**Task goal:**
Select and reproduce each line of the listing below that bears the string "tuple".

**Given data:**
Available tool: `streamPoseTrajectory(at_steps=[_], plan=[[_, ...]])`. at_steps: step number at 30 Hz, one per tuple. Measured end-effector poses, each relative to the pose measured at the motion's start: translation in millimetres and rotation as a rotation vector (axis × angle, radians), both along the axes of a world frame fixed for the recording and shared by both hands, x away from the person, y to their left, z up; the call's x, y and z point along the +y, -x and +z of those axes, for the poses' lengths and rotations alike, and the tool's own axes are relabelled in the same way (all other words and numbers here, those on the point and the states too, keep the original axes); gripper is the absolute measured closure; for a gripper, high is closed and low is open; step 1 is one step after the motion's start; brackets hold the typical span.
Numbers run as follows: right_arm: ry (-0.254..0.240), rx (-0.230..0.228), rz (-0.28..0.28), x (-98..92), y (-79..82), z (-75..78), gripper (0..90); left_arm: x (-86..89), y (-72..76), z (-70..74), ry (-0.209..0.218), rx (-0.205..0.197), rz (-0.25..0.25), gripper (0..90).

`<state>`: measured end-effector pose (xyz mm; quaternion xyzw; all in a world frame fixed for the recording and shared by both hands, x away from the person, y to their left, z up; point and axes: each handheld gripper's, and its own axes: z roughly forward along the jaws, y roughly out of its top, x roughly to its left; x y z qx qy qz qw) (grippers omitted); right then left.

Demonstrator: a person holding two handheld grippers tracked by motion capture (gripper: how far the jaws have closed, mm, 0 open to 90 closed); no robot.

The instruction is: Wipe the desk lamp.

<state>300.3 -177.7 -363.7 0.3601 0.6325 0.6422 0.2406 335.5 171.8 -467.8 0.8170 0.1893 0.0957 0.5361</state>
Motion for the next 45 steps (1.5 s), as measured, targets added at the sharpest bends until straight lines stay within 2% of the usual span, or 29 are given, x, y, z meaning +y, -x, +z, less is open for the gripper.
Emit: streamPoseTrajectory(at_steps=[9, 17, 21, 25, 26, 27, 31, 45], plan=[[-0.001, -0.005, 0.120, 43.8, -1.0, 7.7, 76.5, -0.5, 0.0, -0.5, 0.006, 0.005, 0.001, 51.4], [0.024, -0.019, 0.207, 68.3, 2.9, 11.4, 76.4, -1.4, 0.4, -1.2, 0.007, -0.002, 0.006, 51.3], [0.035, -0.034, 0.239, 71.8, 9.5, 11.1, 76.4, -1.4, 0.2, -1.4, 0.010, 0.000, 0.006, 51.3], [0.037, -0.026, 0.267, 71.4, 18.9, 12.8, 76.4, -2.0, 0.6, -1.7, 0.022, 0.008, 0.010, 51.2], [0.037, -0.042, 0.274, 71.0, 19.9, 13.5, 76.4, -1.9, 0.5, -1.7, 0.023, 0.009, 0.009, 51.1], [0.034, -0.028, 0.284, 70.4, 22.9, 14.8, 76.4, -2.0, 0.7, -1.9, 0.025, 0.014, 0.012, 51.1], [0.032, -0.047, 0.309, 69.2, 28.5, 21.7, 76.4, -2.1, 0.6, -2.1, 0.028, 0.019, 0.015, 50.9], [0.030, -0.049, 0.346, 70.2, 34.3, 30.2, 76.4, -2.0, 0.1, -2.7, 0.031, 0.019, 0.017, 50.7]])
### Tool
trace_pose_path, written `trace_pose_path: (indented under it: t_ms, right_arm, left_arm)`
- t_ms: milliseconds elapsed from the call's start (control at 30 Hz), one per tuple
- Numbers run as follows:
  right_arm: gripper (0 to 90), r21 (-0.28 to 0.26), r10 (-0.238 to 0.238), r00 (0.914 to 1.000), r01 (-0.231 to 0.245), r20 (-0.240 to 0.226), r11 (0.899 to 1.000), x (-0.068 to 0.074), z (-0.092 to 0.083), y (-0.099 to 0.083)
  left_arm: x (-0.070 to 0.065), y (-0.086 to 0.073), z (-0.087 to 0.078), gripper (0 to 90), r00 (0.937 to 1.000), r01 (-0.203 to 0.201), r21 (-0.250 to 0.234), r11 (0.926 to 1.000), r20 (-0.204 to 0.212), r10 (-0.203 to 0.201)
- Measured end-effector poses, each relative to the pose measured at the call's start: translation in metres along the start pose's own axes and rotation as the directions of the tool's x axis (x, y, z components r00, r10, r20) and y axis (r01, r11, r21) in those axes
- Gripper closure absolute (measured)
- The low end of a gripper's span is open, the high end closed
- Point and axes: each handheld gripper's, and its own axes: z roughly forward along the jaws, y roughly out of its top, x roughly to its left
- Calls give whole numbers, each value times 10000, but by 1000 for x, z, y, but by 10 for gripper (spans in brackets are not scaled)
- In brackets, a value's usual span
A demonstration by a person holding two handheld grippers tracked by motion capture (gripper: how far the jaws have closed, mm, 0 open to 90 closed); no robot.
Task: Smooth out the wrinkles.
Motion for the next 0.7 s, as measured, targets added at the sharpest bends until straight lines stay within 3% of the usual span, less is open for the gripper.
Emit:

**Result for this task:**
Available tool: `streamPoseTrajectory(at_steps=[_], plan=[[_, ...]])`. at_steps: step number at 30 Hz, one per tuple. Measured end-effector poses, each relative to the pose measured at the motion's start: translation in millimetres and rotation as a rotation vector (axis × angle, radians), both along the axes of a world frame fixed for the recording and shared by both hands, x away from the person, y to their left, z up; the call's x, y and z point along the +y, -x and +z of those axes, for the poses' lengths and rotations alike, and the tool's own axes are relabelled in the same way (all other words and numbers here, those on the point and the states too, keep the original axes); gripper is the absolute measured closure; for a gripper, high is closed and low is open; step 1 is one step after the motion's start; brackets hold the typical span.
- t_ms: milliseconds elapsed from the call's start (control at 30 Hz), one per tuple

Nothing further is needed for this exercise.